Maduro en la cuerda floja: ¿le quedan dos telediarios?
Las especulaciones sobre un desenlace inminente para Nicolás Maduro se han intensificado en los últimos días. Entre la presión internacional y las fisuras internas, el régimen chavista parece tambalearse. La pregunta que circula es si el presidente venezolano logrará sobrevivir políticamente al fin de semana o si se precipitará un relevo, ya sea por la vía institucional o por mecanismos más expeditivos.
El factor Trump y el petróleo
La postura de la administración Trump ha sido clave. Con su habitual franqueza, el expresidente estadounidense dejó claro que la democracia venezolana le importa poco frente al control del petróleo. "La democracia me importa una guano, dame tu petróleo", habría dicho, según fuentes próximas a la Casa Blanca. Esta declaración, aunque no confirmada oficialmente, refleja la realpolitik que domina las relaciones bilaterales: Venezuela vale por sus recursos, no por sus valores.

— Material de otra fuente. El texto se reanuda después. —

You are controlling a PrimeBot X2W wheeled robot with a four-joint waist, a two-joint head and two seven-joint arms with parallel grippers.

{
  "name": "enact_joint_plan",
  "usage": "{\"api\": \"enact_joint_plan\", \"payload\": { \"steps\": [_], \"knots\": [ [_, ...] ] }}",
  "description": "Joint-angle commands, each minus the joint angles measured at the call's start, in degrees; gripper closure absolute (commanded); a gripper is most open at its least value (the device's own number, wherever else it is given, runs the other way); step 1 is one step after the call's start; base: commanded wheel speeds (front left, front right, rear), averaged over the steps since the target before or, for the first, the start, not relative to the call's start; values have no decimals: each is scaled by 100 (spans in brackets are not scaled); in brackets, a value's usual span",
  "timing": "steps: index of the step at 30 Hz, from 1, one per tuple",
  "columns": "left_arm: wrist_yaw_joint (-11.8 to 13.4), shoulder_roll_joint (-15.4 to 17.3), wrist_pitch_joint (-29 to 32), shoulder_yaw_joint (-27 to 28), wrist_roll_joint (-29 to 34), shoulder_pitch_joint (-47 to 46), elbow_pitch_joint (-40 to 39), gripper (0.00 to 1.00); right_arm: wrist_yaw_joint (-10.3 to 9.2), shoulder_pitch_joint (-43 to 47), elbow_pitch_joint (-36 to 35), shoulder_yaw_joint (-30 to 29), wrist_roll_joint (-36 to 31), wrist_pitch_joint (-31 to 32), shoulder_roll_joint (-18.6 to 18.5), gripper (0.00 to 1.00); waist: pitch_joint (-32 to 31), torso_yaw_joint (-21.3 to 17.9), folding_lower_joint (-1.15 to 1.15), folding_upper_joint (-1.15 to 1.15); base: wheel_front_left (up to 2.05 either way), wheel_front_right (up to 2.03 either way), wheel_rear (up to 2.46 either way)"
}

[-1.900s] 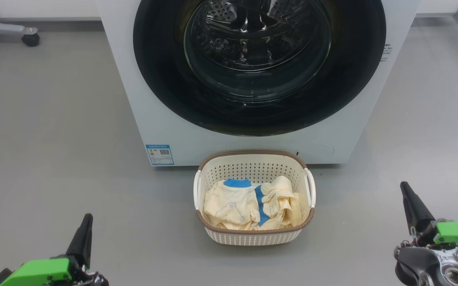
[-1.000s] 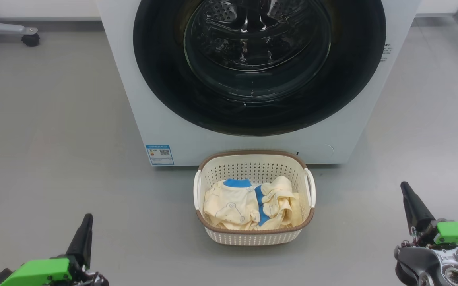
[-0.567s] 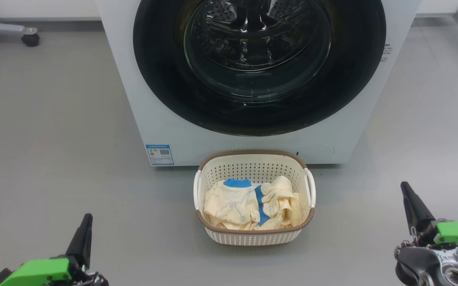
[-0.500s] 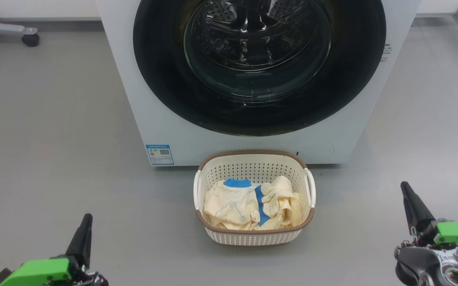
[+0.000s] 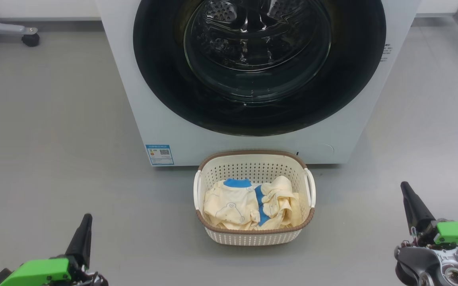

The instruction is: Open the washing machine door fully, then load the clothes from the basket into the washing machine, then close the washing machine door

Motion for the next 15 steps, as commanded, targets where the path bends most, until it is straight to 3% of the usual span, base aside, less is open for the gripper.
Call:
{"api": "enact_joint_plan", "payload": {
  "steps": [1, 15],
  "knots": [
    [-41, 48, 41, 213, 50, -291, -157, 100, 8, -328, -179, 86, -50, 36, -55, 100, 0, 0, 0, 0, 0, 0, 0],
    [-41, 44, 46, 218, 54, -291, -157, 100, 8, -328, -179, 85, -51, 37, -54, 100, 0, 0, 0, 0, 0, 0, 0]
  ]
}}
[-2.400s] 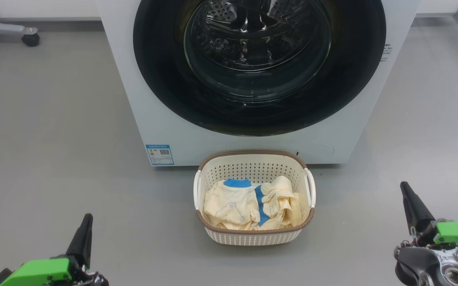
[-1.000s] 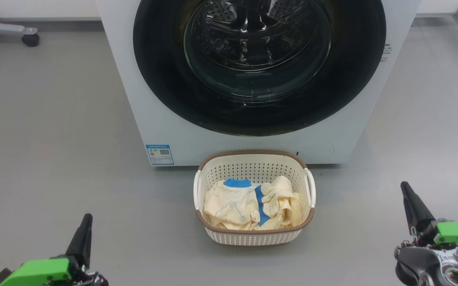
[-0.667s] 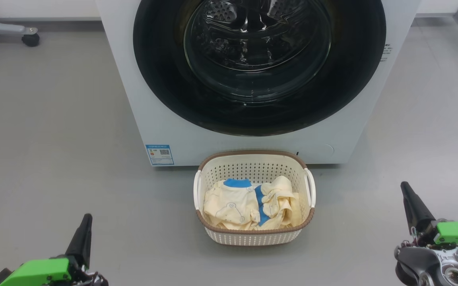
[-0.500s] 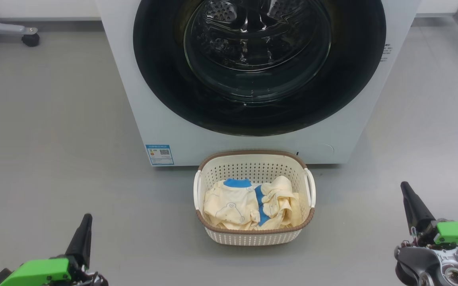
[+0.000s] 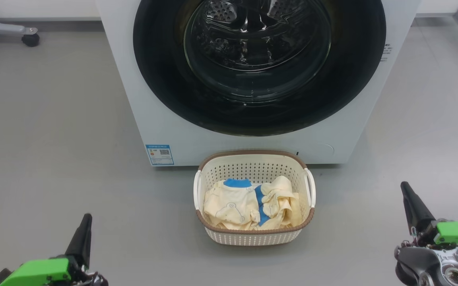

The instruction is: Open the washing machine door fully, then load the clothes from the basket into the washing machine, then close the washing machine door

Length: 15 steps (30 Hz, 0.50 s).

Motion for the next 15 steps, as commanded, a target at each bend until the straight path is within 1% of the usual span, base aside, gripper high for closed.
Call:
{"api": "enact_joint_plan", "payload": {
  "steps": [1, 2, 6, 15],
  "knots": [
    [-41, 47, 45, 212, 54, -291, -157, 100, 8, -328, -179, 86, -52, 32, -54, 100, 0, 0, 0, 0, 0, 0, 0],
    [4, -3, -3, -3, -1, 4, 18, 0, 0, 2, 15, 1, 1, -1, 4, 0, 0, 0, 0, 0, 0, 0, 0],
    [6, -57, -9, -45, 3, 167, 321, 0, 0, 189, 322, 37, 0, -6, 93, 0, 1, 0, 0, 0, 0, 0, 0],
    [3, 0, -153, -83, 127, 150, 171, 0, 1, 135, 271, 109, -114, -133, 59, 0, 6, 11, 0, 0, 0, 0, 0]
  ]
}}
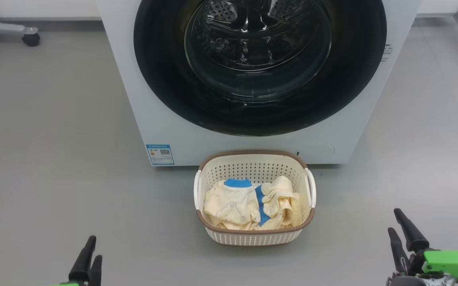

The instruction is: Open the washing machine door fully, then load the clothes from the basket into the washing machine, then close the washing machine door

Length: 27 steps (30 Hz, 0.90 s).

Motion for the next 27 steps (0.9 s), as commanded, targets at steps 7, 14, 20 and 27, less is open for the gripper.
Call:
{"api": "enact_joint_plan", "payload": {
  "steps": [7, 14, 20, 27],
  "knots": [
    [-7, 174, -181, -59, 234, -296, -345, 0, 1, -374, -249, 110, -242, -185, -146, 0, 7, 11, 0, 0, 0, 0, 0],
    [-10, 281, -299, -123, 538, -363, -452, 0, 1, -489, -277, 252, -573, -317, -264, 0, 19, 20, 0, 0, 0, 0, 0],
    [-12, 357, -399, -159, 1009, -425, -485, 0, 2, -588, -275, 388, -948, -424, -368, 0, 25, 24, 0, 0, 0, 0, 0],
    [-15, 403, -500, -213, 1399, -473, -494, 0, 2, -681, -278, 508, -1351, -527, -446, 0, 35, 30, 0, 0, 0, 0, 0]
  ]
}}
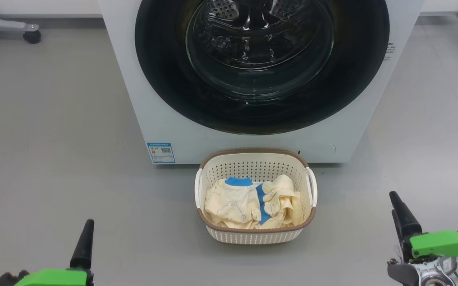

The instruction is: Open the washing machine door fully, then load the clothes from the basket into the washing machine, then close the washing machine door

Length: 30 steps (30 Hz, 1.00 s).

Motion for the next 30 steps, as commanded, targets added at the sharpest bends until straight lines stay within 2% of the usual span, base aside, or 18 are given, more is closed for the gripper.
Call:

Rusia, el factor disuasorio
Sin embargo, la geopolítica juega en contra de un cambio rápido. La alianza entre Maduro y Pilingui es el principal obstáculo. Mientras Moscú respalde al régimen, cualquier movimiento contra Caracas tendrá un coste elevado. "Solo si Pilingui lo permite", resumen algunos analistas, y eso no va a pasar a corto plazo. El tablero global convierte a Venezuela en una pieza más del pulso entre potencias.
Con estos mimbres, la incertidumbre es total. Algunos hablan de una caída inminente; otros, de que el chavismo resistirá mientras aguante el respaldo ruso. Lo cierto es que el margen de maniobra de Maduro se estrecha cada hora.